On Sunday 15 October, Polish voters went to the polls in record numbers to elect their lower and upper houses of Parliament. The election had a turnout rate of nearly 75%, compared to 61% in 2019. After eight years, a centrist, pro-European coalition will likely take over from right-wing Law and Justice (PiS) whose stance on immigration, rule of law, and social rights have raised tensions in EU–Polish relations. Civic Coalition, The Left and The Third Way won a combined 248 seats in the 460-seat parliament. They are likely to lead the next government, if successful in coalition negotiations. This Just the Facts looks at Poland’s parliamentary system, the main campaign issues, and the results of the general election.
Republic of Poland’s Parliamentary System
Poland (Polska) is derived from Polans, a West Slavic tribe who inhabited the Warta River basin of present-day Poland between 500 – 700 AD. The tribe’s name stems from the word pole, meaning field. Between 1989 – 1991, Poland underwent a democratic transition, resulting in the Third Polish Republic and ending the Polish People’s Republic regime that began in 1947.
Today, Poland is a bicameral parliamentary democracy, which includes the lower house, the Sejm (Polish for ‘same’), and the Senate, the upper house. Together, they form Poland’s Houses of Parliament which are accommodated in the Sejm complex in Warsaw. The President is the head of state and is elected by absolute majority vote through a two-round system to serve a five-year term. The Prime Minister is the head of government, who is nominated by the President, reflecting the leader of the party who obtained the most seats at a general election in the Sejm.
The Sejm is made up of 460 deputies, who are elected across 41 multi-seat constituencies through an open-list proportional representation system to serve four-year terms.
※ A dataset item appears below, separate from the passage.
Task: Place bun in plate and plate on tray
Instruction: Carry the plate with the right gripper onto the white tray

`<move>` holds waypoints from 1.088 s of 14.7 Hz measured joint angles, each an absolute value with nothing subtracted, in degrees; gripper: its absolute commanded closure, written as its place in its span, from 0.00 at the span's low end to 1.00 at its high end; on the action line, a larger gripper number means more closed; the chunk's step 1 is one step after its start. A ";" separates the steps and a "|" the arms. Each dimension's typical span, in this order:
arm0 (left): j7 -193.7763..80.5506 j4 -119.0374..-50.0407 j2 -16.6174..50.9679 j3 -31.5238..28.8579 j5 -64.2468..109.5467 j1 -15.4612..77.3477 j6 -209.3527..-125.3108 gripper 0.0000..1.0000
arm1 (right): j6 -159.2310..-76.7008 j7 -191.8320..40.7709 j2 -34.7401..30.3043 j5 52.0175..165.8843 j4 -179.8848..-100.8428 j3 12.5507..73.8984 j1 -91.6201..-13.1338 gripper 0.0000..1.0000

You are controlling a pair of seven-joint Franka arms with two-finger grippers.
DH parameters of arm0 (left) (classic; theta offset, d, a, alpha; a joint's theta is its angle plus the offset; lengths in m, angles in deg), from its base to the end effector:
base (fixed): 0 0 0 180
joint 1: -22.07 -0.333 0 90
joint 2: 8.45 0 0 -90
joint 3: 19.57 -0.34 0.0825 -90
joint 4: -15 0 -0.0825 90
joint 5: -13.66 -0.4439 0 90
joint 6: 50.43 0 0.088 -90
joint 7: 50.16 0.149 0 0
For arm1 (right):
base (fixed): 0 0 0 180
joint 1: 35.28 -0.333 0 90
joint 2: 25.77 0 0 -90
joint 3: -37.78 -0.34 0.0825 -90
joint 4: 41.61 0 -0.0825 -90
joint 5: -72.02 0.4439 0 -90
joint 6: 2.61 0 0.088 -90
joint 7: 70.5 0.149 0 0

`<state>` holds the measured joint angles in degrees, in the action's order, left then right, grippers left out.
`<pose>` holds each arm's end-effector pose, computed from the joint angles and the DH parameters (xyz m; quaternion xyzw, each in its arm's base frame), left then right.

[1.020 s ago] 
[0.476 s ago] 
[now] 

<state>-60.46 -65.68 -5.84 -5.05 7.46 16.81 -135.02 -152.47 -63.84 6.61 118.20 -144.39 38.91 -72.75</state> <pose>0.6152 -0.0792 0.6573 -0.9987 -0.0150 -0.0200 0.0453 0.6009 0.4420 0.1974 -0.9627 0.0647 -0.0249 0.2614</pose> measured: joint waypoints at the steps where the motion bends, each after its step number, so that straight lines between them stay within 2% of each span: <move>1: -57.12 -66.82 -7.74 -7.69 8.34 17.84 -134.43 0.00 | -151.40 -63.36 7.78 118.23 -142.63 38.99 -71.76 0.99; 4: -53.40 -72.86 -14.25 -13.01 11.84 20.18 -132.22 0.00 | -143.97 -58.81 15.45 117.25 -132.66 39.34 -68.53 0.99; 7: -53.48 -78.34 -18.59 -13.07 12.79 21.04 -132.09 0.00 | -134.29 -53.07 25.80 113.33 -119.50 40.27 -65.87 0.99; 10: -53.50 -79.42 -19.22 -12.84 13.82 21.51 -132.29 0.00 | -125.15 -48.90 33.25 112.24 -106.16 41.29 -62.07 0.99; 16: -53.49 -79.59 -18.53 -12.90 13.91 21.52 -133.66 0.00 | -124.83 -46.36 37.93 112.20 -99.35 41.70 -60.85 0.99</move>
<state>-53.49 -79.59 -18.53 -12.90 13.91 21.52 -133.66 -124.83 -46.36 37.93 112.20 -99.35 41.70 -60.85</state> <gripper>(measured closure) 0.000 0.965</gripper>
The Senate consists of 100 senators elected simultaneously as the Sejm for four-year terms by direct universal suffrage in single-member constituencies.
Poland joined the European Union in May 2004, along with nine other countries. Since joining, Poland has made significant contributions to the European Neighbourhood Policy, helping to develop EU relations with Eastern Europe.
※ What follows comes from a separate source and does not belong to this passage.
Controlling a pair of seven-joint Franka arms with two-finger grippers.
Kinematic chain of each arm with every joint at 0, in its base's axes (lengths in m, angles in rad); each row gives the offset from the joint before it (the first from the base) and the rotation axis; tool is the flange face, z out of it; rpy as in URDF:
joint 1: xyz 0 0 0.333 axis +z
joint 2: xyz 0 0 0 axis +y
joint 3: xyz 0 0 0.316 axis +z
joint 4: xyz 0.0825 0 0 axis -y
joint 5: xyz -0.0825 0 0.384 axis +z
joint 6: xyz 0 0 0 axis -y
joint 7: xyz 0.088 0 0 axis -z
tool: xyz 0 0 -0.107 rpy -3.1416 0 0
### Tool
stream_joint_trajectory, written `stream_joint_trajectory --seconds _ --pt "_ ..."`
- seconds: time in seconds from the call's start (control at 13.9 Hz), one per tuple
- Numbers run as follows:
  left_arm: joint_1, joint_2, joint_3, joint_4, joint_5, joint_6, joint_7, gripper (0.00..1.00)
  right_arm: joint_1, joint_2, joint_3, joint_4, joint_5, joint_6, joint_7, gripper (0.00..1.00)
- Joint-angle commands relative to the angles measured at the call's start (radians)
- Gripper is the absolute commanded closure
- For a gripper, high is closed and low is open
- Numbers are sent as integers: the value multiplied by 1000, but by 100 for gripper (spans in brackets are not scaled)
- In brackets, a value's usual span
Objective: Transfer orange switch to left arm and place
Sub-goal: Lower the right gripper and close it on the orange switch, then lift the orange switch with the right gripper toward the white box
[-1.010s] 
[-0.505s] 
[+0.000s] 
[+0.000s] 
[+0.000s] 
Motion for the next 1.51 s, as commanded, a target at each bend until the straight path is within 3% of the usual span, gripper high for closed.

Since August 2015, Andrzej Duda has been President of Poland. Although an independent, he was previously a member of the Law and Justice Party (PiS) from 2005 – 2015. Since November 2017, Mateusz Morawiecki of the Law and Justice Party has been Prime Minister in a government with United Poland, the Republican Party and Polish Affairs. Law and Justice have led governments in Poland since the October 2015 general election.
Poland and the Rule of Law
Since taking office in 2015, tensions have developed between Law and Justice and the EU over the rule of law. Over the last eight years, Law and Justice have targeted the independence of state-run media, the Constitutional Tribunal, electoral laws and the boards of state-run companies, making significant changes. Their time in power has seen a rollback of access to abortion, and the establishment in some regions of ‘LGBT Free Zones’ who declared themselves unwelcoming of LGBT+ rights and banned equality marches.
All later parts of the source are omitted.